Read more about Turgenev’s A Month in the Country
Alexey Pisemsky (1820-1881) wrote the play A Bitter Fate (1859), which was similar to the work of French Naturalist author and playwright Emile Zola.
Russia’s greatest writer of all time is arguably Leo Tolstoy (1828-1910). Tolstoy was of the highest Russian nobility, but also had extremely broad experiences in his life. His major novels War and Peace (1863-1869) and Anna Karenina (1873-1877) were written before he had his religious conversion in 1879. In the year 1886, Tolstoy wrote both the superb short story The Death of Ivan Ilyitch (1886) and the play The Power of Darkness, which is arguably the greatest of Russian tragedies.
Count Alexey Tolstoy (1817-1875) was a distant cousin of Leo Tolstoy’s.
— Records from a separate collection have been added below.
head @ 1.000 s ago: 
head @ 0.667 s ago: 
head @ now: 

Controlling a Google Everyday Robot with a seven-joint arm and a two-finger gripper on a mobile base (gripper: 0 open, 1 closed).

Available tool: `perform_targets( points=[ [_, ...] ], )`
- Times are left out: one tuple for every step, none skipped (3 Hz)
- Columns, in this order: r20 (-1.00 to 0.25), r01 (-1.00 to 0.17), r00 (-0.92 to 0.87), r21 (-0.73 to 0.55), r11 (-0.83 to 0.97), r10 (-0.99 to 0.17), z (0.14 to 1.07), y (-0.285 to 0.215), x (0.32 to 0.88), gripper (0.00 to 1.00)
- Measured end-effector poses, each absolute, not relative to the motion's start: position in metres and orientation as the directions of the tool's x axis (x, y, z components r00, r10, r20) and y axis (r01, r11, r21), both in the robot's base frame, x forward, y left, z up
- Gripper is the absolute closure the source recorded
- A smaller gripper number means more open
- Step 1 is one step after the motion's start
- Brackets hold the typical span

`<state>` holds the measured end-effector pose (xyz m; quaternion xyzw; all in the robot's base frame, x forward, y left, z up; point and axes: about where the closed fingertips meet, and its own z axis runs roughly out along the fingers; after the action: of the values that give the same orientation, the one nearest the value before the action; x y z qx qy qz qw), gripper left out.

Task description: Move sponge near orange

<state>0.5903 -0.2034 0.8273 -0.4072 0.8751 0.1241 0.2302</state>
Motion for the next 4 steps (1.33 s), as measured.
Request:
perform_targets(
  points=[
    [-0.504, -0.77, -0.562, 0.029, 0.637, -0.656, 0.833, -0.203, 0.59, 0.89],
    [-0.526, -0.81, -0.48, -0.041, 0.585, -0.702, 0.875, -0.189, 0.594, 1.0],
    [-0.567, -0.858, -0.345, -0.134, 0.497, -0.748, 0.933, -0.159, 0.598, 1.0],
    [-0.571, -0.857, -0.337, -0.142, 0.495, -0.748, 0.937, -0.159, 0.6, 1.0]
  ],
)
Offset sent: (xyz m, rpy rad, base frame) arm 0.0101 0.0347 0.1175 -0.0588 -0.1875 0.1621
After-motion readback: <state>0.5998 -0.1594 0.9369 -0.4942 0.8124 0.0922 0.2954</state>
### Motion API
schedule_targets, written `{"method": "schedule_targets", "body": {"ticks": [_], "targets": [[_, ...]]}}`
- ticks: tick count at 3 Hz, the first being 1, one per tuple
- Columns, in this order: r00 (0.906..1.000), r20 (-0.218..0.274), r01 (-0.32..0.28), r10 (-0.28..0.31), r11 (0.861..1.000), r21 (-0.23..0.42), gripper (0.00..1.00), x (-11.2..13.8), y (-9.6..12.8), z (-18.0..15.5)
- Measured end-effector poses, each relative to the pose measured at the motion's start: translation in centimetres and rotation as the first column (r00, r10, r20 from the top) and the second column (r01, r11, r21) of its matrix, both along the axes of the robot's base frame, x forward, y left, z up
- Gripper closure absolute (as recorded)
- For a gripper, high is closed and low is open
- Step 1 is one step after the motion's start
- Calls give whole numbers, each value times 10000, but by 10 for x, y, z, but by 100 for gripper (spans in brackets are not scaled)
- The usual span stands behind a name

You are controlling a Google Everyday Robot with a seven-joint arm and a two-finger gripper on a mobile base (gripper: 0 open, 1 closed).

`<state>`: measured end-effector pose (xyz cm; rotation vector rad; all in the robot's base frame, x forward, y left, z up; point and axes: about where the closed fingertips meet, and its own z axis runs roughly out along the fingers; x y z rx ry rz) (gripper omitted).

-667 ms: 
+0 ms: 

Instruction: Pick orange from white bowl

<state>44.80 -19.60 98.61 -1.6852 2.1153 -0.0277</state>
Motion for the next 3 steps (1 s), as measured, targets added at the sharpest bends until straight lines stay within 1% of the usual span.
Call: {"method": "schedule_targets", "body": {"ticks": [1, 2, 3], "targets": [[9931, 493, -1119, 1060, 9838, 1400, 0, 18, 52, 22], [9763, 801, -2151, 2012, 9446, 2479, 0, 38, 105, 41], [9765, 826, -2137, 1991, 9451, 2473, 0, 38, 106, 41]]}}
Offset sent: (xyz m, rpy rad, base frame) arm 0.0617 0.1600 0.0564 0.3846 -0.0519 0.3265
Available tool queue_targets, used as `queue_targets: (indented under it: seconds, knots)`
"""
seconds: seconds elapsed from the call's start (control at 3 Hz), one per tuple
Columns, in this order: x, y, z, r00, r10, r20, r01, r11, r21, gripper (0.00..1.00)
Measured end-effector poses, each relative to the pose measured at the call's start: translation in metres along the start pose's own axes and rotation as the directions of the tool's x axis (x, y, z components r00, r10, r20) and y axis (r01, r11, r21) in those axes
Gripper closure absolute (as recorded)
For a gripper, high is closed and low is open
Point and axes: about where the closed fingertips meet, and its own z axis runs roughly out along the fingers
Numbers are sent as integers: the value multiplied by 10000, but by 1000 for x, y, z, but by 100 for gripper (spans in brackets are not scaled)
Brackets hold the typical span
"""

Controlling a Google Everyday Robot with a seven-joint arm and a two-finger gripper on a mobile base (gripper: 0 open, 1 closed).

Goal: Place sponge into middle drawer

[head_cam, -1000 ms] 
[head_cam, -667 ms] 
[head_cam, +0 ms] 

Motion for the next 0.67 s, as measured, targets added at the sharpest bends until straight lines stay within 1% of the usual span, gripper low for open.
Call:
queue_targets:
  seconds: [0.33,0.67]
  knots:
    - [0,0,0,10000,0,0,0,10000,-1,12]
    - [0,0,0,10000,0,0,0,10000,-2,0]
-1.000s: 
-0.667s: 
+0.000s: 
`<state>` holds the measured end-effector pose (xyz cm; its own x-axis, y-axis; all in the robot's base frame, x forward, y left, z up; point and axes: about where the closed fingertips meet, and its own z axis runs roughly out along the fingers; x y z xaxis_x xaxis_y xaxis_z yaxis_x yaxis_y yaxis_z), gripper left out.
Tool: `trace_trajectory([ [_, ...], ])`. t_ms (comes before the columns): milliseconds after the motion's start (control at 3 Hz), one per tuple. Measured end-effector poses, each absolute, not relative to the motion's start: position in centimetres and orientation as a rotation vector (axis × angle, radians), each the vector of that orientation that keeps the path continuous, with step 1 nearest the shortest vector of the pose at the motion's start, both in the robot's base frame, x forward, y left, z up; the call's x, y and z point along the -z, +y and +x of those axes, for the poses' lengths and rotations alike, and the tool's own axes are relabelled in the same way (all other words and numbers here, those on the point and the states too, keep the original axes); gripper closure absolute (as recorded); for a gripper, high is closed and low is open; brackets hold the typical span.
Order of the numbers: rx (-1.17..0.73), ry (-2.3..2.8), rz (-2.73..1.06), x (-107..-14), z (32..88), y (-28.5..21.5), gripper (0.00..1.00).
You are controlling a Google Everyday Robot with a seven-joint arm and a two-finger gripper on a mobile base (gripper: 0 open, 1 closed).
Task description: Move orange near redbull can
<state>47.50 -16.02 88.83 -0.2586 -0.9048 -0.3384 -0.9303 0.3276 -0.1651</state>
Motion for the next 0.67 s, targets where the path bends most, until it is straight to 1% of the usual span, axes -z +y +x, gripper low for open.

He is famous as a playwright for his historical trilogy including The Death of Ivan the Terrible (1864), Tsar Feodor Ivanovich (1868), and Tsar Boris (1870). Tsar Feodor Ivanovich was famously the first play produced by the Moscow Art Theatre in 1898.
The years 1880 to 1890 are described by Noyes as “relatively sterile” and “the opening of a new period in Russian letters.” (Masterpieces, 15) In that decade, Dostoyevsky, Turgenev, Ostrovsky all died, and Tolstoy changed. The eighties were a time of larger changes in society, of political crackdown and suppression, and of significant growth in the spread of Capitalism.
In 1887, a young writer of short stories, Anton Chekhov (1860-1904), would premiere the play Ivanov, of which he uncharacteristically boasted “The plot is unprecedented.” Ivanov was an ambitious, if imperfect, first foray into what would become known as Chekhovian Drama--to be fully realized in the plays The Seagull (1896), Uncle Vanya (1897), Three Sisters (1900) and The Cherry Orchard (1903).
MP
Noyes, George Rapall. Masterpieces of Russian Drama, Vol. 1 and 2. Dover Publications: New York, 1960.